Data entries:

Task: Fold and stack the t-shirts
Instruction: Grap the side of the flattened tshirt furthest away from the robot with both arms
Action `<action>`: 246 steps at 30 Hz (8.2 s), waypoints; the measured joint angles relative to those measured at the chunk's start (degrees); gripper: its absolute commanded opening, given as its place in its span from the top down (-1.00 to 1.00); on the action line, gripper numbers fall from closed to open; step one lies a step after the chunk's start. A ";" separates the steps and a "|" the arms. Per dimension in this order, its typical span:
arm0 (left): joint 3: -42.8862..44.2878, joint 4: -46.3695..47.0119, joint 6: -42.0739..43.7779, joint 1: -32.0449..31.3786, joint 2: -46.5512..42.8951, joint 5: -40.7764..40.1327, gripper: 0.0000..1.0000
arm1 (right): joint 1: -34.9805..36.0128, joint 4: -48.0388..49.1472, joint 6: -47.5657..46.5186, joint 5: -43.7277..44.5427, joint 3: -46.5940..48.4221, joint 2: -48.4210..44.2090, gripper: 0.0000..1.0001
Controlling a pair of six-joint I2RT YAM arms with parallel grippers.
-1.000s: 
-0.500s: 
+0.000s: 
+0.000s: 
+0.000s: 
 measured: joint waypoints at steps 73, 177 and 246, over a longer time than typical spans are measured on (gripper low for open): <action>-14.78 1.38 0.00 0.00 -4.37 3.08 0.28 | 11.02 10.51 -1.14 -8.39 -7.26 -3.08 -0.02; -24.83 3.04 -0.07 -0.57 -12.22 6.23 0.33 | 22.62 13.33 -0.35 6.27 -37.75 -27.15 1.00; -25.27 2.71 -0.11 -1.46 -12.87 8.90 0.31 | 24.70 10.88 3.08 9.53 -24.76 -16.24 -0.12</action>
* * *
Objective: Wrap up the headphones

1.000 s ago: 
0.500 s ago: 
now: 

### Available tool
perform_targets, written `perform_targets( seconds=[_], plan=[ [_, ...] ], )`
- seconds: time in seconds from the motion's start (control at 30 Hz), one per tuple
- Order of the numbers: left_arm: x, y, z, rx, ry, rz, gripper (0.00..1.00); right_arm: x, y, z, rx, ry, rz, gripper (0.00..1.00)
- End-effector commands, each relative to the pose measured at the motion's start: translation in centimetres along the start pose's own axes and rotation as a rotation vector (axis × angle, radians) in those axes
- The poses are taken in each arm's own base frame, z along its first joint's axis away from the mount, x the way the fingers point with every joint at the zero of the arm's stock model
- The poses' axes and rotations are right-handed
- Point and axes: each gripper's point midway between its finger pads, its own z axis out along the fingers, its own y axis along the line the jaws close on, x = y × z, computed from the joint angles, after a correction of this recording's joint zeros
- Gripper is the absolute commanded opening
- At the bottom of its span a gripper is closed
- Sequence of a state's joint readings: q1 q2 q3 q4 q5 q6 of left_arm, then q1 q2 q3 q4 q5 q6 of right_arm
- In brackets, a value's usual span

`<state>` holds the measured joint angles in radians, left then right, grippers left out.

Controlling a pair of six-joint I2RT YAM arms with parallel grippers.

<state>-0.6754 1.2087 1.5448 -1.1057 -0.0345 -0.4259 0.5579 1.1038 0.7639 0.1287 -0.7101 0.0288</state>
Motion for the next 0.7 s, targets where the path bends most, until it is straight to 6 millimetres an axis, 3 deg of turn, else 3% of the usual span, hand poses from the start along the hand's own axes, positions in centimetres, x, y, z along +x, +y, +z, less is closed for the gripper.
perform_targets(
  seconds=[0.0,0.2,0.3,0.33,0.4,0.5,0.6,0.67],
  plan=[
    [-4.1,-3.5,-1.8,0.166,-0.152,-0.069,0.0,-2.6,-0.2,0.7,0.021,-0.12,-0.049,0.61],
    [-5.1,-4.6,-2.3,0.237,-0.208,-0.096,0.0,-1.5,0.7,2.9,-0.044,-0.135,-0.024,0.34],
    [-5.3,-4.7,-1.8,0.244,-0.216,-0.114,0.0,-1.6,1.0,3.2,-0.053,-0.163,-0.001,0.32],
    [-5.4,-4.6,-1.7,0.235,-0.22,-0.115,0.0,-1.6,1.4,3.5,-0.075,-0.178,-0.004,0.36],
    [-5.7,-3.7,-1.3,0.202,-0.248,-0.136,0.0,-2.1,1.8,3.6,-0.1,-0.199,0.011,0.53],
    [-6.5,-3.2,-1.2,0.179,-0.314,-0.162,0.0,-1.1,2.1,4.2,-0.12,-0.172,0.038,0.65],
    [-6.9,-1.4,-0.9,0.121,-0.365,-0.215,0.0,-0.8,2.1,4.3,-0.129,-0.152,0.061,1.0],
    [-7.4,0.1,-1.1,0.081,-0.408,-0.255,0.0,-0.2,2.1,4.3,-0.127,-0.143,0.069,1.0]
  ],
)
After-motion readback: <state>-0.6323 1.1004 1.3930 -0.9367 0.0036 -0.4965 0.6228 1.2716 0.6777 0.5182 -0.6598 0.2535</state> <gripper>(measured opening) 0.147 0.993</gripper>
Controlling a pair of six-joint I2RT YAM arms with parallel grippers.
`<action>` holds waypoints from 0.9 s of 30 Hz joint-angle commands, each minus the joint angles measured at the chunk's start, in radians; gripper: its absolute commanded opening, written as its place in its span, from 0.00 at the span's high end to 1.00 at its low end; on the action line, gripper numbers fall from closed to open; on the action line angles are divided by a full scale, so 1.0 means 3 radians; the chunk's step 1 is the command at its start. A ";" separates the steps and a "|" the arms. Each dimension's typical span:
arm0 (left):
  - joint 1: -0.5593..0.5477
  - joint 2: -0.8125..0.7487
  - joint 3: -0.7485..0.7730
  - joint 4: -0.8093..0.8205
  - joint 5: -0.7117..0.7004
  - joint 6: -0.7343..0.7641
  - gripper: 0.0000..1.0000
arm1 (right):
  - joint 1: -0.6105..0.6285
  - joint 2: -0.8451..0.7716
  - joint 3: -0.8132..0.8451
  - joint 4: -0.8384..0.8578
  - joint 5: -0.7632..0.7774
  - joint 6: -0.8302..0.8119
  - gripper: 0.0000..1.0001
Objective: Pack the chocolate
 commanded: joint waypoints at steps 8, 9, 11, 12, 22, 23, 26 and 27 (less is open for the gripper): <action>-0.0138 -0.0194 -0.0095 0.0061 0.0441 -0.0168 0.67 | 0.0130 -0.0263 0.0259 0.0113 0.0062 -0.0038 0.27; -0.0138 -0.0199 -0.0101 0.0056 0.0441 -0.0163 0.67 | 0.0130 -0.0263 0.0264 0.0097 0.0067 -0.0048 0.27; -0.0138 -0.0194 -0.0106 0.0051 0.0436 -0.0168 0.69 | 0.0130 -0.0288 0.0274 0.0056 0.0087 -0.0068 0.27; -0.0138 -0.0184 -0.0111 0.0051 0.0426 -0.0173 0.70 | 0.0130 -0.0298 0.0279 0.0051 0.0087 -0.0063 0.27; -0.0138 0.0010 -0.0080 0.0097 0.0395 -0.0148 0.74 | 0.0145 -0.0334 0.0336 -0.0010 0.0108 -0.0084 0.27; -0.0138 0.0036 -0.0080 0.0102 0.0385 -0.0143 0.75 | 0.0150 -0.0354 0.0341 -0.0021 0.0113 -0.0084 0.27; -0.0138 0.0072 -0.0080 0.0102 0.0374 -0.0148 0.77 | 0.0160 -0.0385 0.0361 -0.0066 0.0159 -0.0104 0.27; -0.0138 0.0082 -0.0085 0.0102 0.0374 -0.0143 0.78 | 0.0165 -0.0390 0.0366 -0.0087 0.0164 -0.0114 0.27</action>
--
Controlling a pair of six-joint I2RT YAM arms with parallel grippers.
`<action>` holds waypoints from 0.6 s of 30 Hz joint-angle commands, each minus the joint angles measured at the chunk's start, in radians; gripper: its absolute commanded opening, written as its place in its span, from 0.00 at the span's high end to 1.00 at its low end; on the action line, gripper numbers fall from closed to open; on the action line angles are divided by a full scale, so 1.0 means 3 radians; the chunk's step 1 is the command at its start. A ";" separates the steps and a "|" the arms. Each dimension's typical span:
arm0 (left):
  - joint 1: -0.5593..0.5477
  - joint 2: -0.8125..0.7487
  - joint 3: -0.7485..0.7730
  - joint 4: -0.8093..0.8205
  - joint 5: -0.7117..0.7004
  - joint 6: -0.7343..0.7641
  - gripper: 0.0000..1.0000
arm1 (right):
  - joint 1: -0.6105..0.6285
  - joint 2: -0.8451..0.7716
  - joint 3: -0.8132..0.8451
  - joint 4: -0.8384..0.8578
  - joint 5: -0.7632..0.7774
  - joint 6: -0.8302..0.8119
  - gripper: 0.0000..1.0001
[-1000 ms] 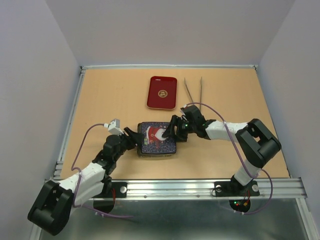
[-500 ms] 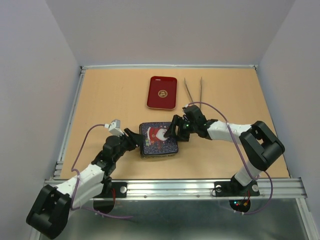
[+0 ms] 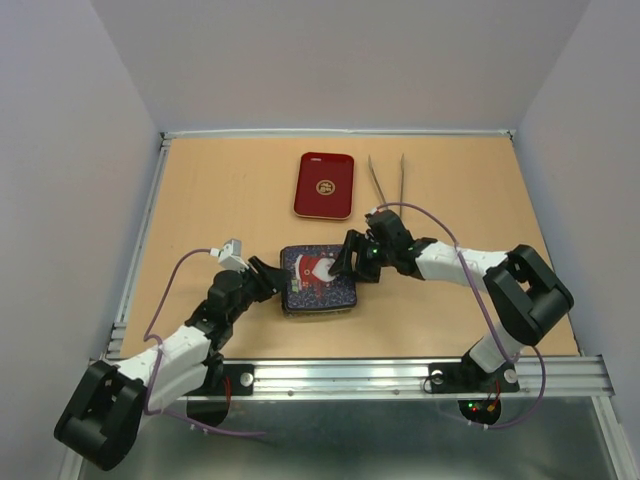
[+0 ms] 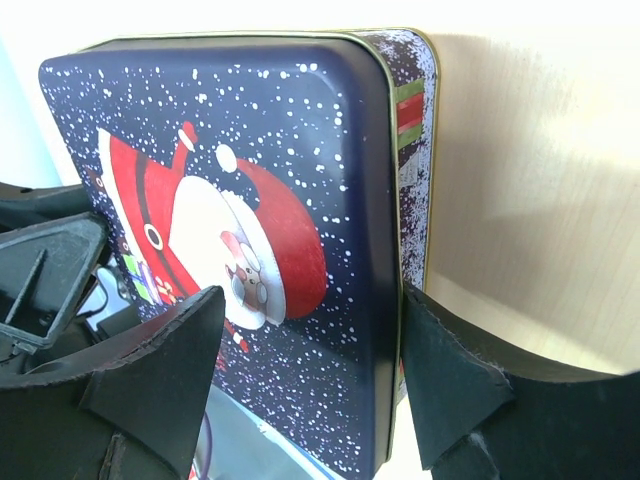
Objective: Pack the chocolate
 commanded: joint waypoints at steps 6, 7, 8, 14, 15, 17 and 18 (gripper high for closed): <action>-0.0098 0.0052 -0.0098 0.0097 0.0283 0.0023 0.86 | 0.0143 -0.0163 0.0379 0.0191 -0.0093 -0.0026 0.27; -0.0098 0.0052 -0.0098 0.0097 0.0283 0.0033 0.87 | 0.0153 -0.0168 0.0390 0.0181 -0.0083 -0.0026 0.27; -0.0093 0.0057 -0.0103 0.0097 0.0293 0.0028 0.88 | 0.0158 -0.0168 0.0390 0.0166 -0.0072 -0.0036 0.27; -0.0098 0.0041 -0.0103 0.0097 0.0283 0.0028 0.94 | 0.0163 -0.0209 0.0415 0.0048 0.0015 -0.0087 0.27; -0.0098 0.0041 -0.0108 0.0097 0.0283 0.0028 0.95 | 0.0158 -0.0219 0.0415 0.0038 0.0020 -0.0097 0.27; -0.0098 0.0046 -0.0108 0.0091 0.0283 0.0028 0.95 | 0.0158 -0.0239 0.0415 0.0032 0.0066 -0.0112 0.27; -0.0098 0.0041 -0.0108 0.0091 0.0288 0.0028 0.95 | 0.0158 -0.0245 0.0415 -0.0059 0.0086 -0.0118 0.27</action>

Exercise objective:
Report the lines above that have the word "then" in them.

Answer for the task:
- Sequence of a state's joint readings: q1 q2 q3 q4 q5 q6 of left_arm, then q1 q2 q3 q4 q5 q6 of right_arm
`<state>` holds the measured joint angles in radians, left then right, grippers left out.

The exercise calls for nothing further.